Material for this exercise:
+--

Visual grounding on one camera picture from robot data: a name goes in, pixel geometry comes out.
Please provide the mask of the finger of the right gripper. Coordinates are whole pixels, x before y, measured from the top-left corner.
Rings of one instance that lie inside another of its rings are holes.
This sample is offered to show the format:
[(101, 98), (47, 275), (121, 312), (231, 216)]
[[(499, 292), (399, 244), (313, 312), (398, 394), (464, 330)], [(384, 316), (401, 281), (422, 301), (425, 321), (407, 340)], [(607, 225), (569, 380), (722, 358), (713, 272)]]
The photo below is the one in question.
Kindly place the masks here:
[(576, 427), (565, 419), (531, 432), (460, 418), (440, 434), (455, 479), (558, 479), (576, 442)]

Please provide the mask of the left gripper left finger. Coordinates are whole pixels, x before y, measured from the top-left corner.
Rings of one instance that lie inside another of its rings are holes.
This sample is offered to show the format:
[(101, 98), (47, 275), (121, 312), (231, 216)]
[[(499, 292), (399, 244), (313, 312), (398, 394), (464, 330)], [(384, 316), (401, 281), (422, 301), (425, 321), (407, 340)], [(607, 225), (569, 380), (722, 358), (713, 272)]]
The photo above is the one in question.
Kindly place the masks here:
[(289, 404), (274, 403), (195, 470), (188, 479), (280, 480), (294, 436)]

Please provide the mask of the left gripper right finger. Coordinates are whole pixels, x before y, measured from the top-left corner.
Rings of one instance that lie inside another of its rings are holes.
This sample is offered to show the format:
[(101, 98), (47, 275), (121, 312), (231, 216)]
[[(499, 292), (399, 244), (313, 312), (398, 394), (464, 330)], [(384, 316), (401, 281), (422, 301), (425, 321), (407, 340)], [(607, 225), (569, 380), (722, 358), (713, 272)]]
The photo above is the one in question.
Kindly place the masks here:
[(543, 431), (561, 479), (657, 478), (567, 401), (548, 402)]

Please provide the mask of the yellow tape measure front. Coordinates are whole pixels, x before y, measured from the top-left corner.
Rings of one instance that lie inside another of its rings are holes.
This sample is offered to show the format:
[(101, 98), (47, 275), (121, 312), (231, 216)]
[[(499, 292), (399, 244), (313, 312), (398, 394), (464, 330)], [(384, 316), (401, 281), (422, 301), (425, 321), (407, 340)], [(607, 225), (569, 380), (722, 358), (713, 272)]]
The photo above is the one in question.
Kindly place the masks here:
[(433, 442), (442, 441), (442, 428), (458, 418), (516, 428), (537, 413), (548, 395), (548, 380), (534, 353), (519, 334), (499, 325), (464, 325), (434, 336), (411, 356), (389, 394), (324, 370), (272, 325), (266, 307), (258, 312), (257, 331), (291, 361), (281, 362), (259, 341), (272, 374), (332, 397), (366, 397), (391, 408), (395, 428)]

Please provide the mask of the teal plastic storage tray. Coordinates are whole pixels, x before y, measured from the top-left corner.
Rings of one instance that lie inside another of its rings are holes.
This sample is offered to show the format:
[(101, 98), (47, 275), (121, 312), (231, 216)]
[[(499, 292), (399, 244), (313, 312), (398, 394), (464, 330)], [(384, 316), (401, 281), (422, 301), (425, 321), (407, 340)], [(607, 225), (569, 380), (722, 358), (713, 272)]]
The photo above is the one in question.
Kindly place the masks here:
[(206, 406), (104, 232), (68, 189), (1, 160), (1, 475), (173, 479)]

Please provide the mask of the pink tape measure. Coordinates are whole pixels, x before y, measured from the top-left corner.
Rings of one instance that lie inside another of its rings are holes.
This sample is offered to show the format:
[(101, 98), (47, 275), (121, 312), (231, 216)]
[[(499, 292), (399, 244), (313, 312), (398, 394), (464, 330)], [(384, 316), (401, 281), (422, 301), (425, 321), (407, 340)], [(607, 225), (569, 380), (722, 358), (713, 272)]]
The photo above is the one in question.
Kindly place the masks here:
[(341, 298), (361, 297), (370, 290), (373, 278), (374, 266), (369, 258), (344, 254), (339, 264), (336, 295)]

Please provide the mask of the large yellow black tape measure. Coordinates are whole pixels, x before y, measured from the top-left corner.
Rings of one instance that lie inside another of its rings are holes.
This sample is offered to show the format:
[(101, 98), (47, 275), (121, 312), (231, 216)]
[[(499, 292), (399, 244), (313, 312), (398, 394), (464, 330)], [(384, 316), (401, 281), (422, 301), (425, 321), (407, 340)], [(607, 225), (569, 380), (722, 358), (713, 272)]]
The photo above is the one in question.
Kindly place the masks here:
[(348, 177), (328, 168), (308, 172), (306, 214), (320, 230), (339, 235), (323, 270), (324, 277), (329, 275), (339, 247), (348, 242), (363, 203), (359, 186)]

+--

Prompt: When you find a line in the records that contains the word "whole", copy it.

Reply:
Please provide the mask of the finger of the right gripper. Coordinates are whole pixels, x before y, measured from the top-left corner.
Please provide the mask of the left gripper left finger. Coordinates are whole pixels, x before y, measured from the top-left corner.
Please provide the mask of the left gripper right finger. Coordinates are whole pixels, x before y, measured from the top-left corner.
Please provide the mask of the yellow tape measure front. Coordinates are whole pixels, x before y, measured from the top-left corner.
Please provide the mask of the teal plastic storage tray. Coordinates are whole pixels, x before y, measured from the top-left corner.
Please provide the mask of the pink tape measure. Coordinates are whole pixels, x before y, measured from the top-left corner.
Please provide the mask of the large yellow black tape measure. Coordinates are whole pixels, x before y, measured from the top-left corner.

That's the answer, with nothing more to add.